Life was tough and poor as an Aboriginal kid in No Go, in remote Queensland. Tjanara navigates the treacherous waters of her childhood, immersed in the legacy of 200 years of brutal treatment of her mother’s people that has left its suppurating scars deep in their psyche. Tjanara’s parents believed that education was the only way to break through systemic poverty, and found ways to send all five children to school that were at once desperate and fraught. A disempowered people are vulnerable to exploitation and abuse – in her case, by the Catholic clergy.
A strong-willed, successful student and athlete, after graduating from university, the times were ripe. She found her place in the new era of federal policymaking: land rights and self-determination, initiatives on health, education, and social justice that were spearheaded by Charlie Perkins and his bright young people. Tjanara was at the nerve centre of Australia’s political life, shaping policy during the most exciting and innovative period in Australian politics.
But she struggles to escape the dark side that leads straight back to her heritage – her experiences as an Indigenous Australian: the abuse, the daily acts of cruel racism, the despairing plight of her people, the addictions to numb the pain. Rising to a management position in Social Policy within the Prime Minister’s Department, the ideological landscape has taken a tectonic turn under the Howard government. When fraudulent claims are cooked up to give the government an excuse to send the military into Aboriginal communities in the Northern Territory, she courageously blows the whistle, and is sacked, charged and convicted for breaches of the Crimes Act relating to disclosure of confidential information; and is bankrupted for her actions.
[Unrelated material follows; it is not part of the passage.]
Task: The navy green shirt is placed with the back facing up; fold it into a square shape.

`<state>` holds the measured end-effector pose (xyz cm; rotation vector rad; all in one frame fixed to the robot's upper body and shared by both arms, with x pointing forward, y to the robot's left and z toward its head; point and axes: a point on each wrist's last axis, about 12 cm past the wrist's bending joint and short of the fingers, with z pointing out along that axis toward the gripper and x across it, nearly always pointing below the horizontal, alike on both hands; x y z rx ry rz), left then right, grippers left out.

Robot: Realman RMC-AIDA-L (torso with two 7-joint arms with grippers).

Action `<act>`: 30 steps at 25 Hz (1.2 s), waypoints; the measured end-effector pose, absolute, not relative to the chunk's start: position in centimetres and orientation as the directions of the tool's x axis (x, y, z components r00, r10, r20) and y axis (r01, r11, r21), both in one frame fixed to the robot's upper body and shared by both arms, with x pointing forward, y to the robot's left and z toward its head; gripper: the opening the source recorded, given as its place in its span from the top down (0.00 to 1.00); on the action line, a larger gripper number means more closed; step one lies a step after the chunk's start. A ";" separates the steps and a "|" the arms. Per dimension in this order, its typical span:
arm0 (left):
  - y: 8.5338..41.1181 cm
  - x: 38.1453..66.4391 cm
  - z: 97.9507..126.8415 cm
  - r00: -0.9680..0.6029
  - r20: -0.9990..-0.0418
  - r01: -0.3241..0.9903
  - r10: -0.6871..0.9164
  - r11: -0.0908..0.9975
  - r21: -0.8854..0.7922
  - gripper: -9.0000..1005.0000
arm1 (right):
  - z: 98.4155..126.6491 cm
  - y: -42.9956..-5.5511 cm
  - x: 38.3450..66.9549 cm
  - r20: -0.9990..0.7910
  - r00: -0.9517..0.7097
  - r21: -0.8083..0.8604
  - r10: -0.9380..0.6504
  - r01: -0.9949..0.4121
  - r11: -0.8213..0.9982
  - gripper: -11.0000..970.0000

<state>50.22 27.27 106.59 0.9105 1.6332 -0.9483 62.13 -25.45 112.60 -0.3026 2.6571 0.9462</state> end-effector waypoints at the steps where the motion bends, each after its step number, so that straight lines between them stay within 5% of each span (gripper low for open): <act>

Always the professional, engaged in numerous ways to help her people, her own damage leads her on a search for healing: from psychotherapy to Aboriginal knowledge to Indian meditation and spirituality.
Szego is captivated and captivates us with this extraordinary Australian whose irrepressible, playful wicked humour leaps off the pages, even as we glimpse the personal and communal pain and despair at times in a life that sweeps across the breadth of the land and its history.
Through one woman’s story, this book shines a light on the shameful treatment and betrayal of first Australians by individuals and social institutions over generations since Europeans took over this country. Not least in her sights is the Catholic Church: her shocking claims about systemic sexual abuse of Aboriginal children, including herself, have never been aired publicly until now.
This is a story of resilience, courage and Tjanara’s remarkable capacity to overcome every possible barrier that can be thrown up in Australian society. She is an inspiration to all fellow Australians and more specifically to the disenfranchised, marginalised and voiceless Indigenous communities.